I’m not sure outsourcing peer review would extend well to NPG’s other journals with different criteria for acceptance. Would you still read a journal the same way if the articles were selected by an anonymous group of randos rather than a publicly declared editorial board? Would knowing that you had no input into selecting peer reviewers make you less likely to sign on as an editorial board member? Would you feel you had sufficient information to make editorial decisions if you didn’t have a hand in selecting just the right peer reviewers?
Idealism aside, financial disparities are a fact of life in a system where limited funds are unevenly distributed. The lab that can afford the newest cutting edge equipment has an advantage over the lab that has to make do with older tools. A big, well-funded research group that can throw lots of investigators at a question likely has an advantage over one researcher working part-time on the problem.

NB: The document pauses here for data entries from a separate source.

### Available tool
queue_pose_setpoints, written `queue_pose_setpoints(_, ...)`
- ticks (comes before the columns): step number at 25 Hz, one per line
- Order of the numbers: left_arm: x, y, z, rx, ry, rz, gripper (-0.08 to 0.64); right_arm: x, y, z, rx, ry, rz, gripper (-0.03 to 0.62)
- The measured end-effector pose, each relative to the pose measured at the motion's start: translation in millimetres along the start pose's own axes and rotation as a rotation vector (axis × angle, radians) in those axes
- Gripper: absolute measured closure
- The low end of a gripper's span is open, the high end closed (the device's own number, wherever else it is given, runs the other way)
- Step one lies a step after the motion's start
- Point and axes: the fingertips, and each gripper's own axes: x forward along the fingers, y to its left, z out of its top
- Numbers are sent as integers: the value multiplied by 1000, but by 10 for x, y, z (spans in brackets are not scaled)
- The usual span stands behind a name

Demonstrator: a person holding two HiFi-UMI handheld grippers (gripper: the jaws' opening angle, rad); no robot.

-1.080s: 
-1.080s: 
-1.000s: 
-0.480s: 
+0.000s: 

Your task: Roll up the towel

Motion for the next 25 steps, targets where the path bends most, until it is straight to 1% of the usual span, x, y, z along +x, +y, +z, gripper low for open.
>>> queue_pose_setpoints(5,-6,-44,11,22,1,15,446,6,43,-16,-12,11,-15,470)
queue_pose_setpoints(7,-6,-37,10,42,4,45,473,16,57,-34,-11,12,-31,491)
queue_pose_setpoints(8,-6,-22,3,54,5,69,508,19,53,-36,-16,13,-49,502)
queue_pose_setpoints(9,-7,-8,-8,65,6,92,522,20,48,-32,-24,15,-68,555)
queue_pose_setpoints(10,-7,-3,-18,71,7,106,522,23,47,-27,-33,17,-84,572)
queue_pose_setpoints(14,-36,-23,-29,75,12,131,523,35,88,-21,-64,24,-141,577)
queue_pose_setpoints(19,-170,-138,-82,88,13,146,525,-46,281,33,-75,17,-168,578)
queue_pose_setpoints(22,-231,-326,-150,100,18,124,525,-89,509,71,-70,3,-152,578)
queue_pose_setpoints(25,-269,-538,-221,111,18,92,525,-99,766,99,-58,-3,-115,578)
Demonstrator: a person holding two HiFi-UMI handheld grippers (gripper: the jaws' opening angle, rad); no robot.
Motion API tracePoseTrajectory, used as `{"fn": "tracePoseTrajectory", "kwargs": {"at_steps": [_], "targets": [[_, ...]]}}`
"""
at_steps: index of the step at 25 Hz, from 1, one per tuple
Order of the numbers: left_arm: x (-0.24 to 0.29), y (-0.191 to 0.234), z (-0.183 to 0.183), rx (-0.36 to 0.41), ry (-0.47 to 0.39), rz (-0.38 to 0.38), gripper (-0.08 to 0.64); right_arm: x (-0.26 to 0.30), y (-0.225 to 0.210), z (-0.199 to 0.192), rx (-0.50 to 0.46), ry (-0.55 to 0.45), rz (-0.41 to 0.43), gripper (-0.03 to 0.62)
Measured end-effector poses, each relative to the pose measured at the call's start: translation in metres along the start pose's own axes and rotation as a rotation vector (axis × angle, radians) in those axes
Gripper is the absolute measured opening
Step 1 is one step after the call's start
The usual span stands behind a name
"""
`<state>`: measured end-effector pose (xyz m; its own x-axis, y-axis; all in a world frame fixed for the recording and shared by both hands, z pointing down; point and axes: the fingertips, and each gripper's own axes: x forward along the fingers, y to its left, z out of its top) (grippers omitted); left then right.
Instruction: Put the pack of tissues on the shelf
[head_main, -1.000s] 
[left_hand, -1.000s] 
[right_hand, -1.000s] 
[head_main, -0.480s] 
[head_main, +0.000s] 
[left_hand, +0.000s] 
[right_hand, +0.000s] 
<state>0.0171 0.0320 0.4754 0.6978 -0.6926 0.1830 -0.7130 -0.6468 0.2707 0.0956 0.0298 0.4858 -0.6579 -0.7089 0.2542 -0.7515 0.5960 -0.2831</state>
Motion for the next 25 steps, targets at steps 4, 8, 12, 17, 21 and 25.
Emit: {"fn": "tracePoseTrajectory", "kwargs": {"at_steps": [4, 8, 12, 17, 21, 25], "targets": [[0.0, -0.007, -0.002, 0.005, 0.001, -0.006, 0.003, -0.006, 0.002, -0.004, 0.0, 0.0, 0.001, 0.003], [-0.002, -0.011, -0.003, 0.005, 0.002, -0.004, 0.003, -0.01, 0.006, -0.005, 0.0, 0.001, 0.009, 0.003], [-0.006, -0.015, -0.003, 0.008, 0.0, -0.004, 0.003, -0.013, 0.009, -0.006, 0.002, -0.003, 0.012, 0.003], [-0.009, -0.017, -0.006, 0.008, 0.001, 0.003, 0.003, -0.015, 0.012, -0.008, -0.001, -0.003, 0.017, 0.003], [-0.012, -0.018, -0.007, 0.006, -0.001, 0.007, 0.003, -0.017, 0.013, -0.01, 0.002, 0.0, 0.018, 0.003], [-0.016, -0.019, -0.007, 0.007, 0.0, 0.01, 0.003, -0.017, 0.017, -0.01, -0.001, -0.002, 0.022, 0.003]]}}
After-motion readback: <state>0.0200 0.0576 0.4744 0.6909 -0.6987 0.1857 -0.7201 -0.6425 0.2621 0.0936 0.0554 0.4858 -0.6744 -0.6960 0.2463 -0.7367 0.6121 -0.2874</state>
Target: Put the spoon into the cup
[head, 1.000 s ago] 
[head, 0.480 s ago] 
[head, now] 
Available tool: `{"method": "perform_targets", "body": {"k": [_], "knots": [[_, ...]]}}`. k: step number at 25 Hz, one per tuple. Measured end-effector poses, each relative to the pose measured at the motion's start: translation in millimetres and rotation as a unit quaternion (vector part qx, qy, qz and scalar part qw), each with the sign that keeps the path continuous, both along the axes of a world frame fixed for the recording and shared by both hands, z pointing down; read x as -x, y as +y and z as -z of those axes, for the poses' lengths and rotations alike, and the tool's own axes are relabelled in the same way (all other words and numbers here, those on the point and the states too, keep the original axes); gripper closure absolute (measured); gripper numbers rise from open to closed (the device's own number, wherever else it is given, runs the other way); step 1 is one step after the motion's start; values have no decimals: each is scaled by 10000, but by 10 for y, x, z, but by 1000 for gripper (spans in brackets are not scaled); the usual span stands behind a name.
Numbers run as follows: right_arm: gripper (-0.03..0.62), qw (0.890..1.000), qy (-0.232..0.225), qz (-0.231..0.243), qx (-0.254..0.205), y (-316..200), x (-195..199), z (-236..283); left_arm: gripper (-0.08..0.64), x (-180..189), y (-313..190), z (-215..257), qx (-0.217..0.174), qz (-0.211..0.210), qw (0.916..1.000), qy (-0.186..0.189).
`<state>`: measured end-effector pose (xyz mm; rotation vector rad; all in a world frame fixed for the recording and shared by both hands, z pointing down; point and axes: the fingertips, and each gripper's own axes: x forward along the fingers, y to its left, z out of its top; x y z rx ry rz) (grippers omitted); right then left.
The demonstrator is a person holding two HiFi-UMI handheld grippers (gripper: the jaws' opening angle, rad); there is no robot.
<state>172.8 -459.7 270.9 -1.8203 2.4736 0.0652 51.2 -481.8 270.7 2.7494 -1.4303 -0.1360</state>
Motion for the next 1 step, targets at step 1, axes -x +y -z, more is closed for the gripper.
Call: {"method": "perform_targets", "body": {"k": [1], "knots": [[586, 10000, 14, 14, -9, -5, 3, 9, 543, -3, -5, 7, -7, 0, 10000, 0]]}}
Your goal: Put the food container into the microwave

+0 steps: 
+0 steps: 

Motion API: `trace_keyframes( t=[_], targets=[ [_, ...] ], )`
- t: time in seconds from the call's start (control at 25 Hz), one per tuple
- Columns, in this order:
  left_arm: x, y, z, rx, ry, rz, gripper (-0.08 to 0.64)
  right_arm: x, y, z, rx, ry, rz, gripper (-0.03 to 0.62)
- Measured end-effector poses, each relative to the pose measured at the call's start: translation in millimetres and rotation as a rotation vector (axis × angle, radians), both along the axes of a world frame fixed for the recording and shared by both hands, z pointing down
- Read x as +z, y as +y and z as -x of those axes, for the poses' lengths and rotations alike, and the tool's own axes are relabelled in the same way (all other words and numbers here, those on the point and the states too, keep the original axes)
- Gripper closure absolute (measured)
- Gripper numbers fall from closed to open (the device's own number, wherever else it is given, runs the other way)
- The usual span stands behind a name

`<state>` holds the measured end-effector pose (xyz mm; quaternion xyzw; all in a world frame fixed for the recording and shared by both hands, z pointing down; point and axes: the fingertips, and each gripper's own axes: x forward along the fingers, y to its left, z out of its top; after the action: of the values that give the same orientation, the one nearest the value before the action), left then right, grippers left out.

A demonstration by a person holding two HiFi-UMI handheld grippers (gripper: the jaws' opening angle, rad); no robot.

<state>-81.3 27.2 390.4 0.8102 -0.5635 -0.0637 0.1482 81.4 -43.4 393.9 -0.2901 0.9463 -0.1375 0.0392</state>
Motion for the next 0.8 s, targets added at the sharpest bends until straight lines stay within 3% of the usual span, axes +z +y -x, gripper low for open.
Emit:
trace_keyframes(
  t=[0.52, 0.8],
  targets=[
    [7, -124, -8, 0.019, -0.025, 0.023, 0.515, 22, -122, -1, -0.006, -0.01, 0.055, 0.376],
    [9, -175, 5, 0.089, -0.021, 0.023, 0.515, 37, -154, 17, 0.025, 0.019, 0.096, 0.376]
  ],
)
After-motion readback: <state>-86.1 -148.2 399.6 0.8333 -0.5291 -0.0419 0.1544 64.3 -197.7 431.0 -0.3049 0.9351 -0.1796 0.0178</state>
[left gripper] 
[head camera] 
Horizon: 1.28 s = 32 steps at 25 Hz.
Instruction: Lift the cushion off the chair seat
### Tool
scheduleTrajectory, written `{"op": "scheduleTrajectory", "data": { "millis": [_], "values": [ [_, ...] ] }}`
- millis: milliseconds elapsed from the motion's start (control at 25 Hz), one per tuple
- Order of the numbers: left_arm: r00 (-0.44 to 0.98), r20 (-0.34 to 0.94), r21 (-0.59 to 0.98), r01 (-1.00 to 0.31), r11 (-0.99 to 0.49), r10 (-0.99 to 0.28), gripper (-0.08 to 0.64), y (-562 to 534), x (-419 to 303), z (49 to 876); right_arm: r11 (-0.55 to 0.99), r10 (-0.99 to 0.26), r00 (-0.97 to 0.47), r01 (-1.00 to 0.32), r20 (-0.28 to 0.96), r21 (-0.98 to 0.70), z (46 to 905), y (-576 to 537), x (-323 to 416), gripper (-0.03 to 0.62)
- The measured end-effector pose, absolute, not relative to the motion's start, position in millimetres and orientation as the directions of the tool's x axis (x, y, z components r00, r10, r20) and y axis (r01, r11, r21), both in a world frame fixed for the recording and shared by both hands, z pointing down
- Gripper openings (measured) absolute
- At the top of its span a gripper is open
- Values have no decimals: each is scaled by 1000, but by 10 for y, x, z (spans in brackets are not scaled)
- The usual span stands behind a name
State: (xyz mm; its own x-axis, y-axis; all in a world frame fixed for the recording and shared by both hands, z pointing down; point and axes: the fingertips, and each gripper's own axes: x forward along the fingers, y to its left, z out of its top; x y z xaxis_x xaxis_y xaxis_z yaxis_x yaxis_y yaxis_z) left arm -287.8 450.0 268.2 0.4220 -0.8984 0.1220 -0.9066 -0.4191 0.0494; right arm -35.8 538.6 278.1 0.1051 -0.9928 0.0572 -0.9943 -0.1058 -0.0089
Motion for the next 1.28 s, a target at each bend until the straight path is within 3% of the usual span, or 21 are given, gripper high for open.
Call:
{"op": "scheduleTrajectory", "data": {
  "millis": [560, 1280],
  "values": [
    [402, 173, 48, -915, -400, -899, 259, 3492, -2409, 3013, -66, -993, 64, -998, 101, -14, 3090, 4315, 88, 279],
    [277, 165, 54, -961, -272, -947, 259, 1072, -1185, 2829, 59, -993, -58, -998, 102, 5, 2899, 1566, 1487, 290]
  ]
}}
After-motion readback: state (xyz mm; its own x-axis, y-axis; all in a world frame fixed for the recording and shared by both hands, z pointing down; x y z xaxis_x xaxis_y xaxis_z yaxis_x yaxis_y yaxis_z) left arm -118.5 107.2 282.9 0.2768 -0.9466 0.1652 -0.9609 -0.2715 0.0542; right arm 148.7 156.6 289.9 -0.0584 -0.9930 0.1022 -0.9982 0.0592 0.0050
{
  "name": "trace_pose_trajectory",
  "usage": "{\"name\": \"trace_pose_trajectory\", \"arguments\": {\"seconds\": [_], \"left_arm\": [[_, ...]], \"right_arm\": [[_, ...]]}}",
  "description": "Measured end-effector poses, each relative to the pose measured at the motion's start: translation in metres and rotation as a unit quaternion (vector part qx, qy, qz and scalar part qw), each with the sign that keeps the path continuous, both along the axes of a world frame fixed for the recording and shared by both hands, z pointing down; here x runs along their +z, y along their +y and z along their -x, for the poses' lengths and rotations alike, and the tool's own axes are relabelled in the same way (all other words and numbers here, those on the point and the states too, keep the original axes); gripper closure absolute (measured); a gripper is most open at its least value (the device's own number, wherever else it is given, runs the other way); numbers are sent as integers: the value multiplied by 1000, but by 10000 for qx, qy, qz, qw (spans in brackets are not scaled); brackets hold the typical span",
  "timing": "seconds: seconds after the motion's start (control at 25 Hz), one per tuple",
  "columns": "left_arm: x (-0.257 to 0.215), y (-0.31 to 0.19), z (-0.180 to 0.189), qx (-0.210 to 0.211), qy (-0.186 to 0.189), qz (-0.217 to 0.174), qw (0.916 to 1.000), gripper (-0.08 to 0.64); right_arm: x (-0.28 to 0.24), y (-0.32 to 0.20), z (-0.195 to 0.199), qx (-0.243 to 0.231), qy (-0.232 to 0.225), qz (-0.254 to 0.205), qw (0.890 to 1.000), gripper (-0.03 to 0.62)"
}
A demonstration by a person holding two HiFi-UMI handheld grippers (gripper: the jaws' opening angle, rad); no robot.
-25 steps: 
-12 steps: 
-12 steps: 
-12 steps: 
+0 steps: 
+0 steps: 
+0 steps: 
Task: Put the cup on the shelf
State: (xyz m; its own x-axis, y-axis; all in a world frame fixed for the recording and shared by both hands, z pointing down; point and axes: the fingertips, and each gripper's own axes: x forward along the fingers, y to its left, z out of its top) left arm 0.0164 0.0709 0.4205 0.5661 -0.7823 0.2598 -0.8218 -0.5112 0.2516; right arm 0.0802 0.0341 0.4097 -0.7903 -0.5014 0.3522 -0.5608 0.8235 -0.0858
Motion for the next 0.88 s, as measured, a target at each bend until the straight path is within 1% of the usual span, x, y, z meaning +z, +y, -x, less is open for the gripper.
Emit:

Additional fees for upgrades are nothing new in the world of journals. One could easily view color charges or hybrid OA options as freemium offerings. Charging fees for a fast track review process may be seen as a step too far though, as it occurs before the accept/reject decision is made and thus enters into a realm viewed as sacrosanct. To be fair to NPG, fast track review for a fee is not something they invented and has been part of the publishing landscape for some time (a complaint about favoring rich authors dating to 2011 can be found here).
Perhaps the problem here is less in the concept and more in the execution. Adding outsourced peer review to an existing journal with a particular reputation for quality and an editorial board used to exerting control over the peer review process may be too fundamental a change. Similarly, by framing the fast track program as an add-on to an existing process, it sets up an uneven playing field for authors within the same journal. Had NPG done the exact same thing but set this up as a new, separate journal (Scientific Reports Express) with its own (outsourced and anonymous) editorial board and its own higher APC (with the $750 premium built-in rather than as an add-on), would anyone have protested?